Quelle que soit la manière dont tu t'exprimes il y aura toujours une partie des gens qui ne verront pas l'ironie, certains seront offensés et d'autres croiront que je les arnaque. C'est un pied de nez au consumérisme et à l'élitisme que l'on trouve dans le business du marketing musical. C'est un peu comme a fait Marcel Duchamp il y a cent ans en introduisant des objets communs dans les galeries et en les qualifiant d'art. Ce qui nous mène à surconsommer est de nous faire désirer un produit sans se soucier de son utilité. Acheter des éditions spéciales limitées est amusant mais c'est insidieux et cynique car les entreprises abusent du principe.J'ai voulu me moquer de cette tendance avec cette box, créer le débat et surtout récolter de l'argent pour l'œuvre caritative.

Elle est vendue ?

(rires) Nous avons deux propositions d'achat. J'avais peur que personne ne l'achète mais il semble que certains de mes fans n'aient pas de problème d'argent et comme tout va aller en faveur de l'association, je suis ravi !(ndlr : le coffret a bien été vendu le jour même de sa mise en vente)

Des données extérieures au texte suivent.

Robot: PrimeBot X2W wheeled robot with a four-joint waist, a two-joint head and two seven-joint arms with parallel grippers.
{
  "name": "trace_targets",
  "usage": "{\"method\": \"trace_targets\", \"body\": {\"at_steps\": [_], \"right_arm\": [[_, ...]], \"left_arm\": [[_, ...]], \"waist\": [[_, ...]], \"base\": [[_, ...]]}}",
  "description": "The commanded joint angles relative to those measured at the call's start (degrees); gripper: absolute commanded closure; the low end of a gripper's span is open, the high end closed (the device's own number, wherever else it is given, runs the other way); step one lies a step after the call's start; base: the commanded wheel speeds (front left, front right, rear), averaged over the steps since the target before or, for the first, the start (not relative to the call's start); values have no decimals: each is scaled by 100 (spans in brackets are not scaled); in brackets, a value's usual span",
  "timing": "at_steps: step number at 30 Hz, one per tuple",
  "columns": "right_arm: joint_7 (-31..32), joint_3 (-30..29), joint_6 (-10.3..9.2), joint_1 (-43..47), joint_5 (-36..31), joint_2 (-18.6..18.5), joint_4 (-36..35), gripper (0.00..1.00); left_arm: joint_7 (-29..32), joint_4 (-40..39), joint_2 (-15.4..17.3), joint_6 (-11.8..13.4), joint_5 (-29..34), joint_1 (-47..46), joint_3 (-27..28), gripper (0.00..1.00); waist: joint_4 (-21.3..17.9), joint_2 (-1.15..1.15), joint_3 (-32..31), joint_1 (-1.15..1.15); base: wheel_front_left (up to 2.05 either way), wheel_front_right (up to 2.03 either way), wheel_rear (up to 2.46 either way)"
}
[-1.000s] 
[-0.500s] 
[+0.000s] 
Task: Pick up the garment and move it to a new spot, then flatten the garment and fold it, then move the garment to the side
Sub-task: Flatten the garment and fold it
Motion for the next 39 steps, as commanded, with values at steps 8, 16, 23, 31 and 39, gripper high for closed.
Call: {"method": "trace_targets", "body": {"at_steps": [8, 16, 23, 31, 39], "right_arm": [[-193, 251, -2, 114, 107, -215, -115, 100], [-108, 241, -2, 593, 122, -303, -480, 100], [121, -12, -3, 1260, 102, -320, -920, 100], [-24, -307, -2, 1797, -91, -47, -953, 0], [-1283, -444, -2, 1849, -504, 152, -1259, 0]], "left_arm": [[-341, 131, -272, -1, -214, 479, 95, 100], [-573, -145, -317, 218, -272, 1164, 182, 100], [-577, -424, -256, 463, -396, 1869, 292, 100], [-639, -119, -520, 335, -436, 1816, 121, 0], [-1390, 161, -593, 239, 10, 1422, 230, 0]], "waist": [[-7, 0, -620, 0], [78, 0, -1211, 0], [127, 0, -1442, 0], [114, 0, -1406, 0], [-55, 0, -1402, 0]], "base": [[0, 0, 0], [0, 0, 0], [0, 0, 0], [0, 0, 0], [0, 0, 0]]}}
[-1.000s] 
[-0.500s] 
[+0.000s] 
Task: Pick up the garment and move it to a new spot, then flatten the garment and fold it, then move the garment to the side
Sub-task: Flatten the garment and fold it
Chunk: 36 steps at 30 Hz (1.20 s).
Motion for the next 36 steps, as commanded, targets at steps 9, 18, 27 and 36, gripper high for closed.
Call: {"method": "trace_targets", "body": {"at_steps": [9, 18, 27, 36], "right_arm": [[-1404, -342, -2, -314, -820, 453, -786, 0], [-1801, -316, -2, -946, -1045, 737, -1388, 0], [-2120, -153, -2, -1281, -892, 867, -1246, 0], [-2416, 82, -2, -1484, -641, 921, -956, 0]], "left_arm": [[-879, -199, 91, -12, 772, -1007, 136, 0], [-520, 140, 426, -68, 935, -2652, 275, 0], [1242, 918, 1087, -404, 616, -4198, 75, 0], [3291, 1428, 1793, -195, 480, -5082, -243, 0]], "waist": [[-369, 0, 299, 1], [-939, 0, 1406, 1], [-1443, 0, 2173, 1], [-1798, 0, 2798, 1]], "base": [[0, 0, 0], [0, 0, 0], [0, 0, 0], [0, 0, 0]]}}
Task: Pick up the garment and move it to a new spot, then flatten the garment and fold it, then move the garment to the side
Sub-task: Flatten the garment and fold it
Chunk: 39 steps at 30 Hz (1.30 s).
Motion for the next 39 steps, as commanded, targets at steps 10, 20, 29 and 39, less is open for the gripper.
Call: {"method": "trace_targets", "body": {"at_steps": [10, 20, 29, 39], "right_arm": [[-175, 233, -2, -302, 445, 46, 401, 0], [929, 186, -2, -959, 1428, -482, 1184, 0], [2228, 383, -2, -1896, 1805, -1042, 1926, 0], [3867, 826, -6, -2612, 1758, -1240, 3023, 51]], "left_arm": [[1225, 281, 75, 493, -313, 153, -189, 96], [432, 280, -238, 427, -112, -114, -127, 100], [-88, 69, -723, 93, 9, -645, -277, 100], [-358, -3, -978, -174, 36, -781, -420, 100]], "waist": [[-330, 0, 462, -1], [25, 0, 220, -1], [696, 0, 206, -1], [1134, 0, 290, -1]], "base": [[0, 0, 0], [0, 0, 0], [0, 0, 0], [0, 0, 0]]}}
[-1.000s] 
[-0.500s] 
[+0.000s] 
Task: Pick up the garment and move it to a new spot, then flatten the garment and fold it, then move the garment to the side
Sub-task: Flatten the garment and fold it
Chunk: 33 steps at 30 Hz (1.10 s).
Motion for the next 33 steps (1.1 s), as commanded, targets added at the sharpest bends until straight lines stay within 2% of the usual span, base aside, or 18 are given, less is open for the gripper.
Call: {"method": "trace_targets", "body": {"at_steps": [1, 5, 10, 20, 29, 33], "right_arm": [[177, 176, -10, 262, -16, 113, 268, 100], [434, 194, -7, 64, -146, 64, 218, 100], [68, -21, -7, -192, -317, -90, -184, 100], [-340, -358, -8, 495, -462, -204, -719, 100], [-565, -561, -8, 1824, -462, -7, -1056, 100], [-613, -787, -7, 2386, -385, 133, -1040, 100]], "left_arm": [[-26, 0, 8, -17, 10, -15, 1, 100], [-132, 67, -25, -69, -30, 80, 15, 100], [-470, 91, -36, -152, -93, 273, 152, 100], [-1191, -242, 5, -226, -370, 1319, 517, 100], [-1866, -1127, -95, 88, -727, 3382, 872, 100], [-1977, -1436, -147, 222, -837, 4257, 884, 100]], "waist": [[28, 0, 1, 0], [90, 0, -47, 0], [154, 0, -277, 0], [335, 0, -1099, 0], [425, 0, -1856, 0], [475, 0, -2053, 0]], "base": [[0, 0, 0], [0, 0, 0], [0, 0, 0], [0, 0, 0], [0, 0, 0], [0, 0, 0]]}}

Tu es très présent pour tes fans sur internet. Des podcasts, des sessions live et beaucoup de posts sur les réseaux sociaux. En quoi est-ce si important de rester connecté avec ton public, le sachant déjà nombreux et loyal depuis toute ces années ?

C'est un peu ambivalent pour moi car pendant des années j'ai refusé de livrer quoi que ce soit sur ma vie privée. Prends l'exemple de Radiohead... Ils ont délibérément gardé leurs distances avec leurs fans. Mais est-il possible d'agir ainsi quand tout le monde attend plus d'engagement de ta part sur internet ? J'ai donc appris à me rendre plus accessible. Il y a évidemment une frontière que je ne franchirai jamais par rapport à ma vie privée. Je me souviens de ce qu'a dit le président de Spotify sur les artistes qui devraient constamment fournir des nouvelles chansons et oublier le principe d'album. Malheureusement je pense qu'il a raison d'une certaine façon. Il y a tellement de choix, des dizaines de milliers de titres tous les jours, comment perdurer... Rester présent auprès de son public en fournissant du contenu est primordial mais le risque est aussi de lasser. Je pense que c'est cette présence qui manque à la scène rock par rapport aux musiques plus urbaines, qui sont dominantes. A titre d'exemple mes filles de sept et neuf ans ne connaissent que des chansons, pas les musiciens. Aujourd'hui une chanson est populaire une journée au travers de TikTok et puis plus rien...

Mais tu es sur TikTok !

(rires) Je n'ai pas eu le choix si je souhaite attirer un public plus jeune, aussi futile que cela puisse paraître. Et c'est aussi la ligne à ne pas franchir : dévaloriser son propre travail. On ne peut pas lutter contre ça aujourd'hui c'est un fait !

En attendant de te retrouver sur scène, dis nous quels sont les meilleurs concerts auxquels tu as assisté ?

Prince en 2008 ! Je l'ai vu plusieurs fois mais ses derniers concerts étaient grandioses. C'est pour moi le plus grand artiste pop. C'était un incroyable compositeur, chanteur, guitariste, pianiste, danseur... Une icône de la mode, un vrai génie. Puis je dirais un groupe français de la fin des années 70, Magma. Les concerts les plus intenses que j'ai vus. Leurs fringues étaient démentes. Ils jouent toujours et le leader Christian doit avoir soixante-dix ans maintenant.